The World Health Assembly in 2005 promulgated a resolution urging member countries to put in place strategies for the development of TM and to achieve coverage for all by 2015 as part of millennium development goals (Ryu, 2012). This section will discuss some of the major TM projects in the previous decade. The University Hospital Geneva from 2000 introduced the Réseau en Afrique Francophone pour la Télémédecine (RAFT) project in more than 10 African counties that involved tele consulting, telepathology and tele-education (Geissbuhler, Bagayoko, & Ly, 2007). The first country for RAFT implementation was Mali and in 2003 the government initiated an e Health project ANTIM that was integrated with RAFT and pesinet for telemedicine reach across the country (Geissbuhler, Ly, Lovis, & L'Haire, 2003). EuropeAid between 2009 and 2011 rolled out Eb@le-Santé project at four academic hospitals to improve health care through easy access to electronic records and teleeducation. Other telemedicine projects in the last decade where in Zambia, Ethopia, Eygpt, and Ghana (Combi et al., 2016). Recently, African members states are instituting telemedicine project such as the Angosat in Angola, mTrac in Uganda, and Ghana is setting up teleconsulting centres across the country (Oluwakemi, 2020).
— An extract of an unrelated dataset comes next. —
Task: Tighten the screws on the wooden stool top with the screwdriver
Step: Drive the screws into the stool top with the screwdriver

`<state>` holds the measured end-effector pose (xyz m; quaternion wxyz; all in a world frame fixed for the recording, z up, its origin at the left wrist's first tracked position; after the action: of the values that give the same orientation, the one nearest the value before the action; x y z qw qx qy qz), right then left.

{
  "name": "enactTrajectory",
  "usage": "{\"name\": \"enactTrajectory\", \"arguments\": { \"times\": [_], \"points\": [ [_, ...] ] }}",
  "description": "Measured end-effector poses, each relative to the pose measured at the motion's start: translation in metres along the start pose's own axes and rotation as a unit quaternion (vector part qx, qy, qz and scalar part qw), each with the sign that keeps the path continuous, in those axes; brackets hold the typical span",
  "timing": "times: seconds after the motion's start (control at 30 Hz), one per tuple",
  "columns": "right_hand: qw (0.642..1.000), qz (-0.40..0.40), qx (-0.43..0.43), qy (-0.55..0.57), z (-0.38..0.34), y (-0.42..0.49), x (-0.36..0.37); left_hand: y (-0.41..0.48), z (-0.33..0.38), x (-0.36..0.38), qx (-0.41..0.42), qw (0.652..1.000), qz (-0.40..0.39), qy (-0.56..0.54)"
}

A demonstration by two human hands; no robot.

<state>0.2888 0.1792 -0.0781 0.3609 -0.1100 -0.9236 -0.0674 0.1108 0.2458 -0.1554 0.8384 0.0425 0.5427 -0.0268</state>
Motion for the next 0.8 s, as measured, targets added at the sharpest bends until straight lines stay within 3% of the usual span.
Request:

5. Barriers to full scale implementation of TM

The current barriers to implementation of TM in SSA are presented in Table 1 . The literature identified resistance to telemedicine, infrastructural barriers, and the lack of policy and budgetary support as main deterrents to current implementation.

Table 1.

Presentation of current barriers to implementation of telemedicine in SSA and recommendations for scale-up.

Barriers Recommendations for scale-up Future/long term considerations
1. Health worker-related barriers

  • Persistent health workforce shortages, compounded by COVID-19 related morbidity and mortality among health workers

  • Lack of health care worker buy-in

  • Limited technological know-how

  • Language barriers

  • Utilize virtual consultations for asymptomatic doctors unable to be physically present at hospitals due to COVID-19 isolation or quarantine.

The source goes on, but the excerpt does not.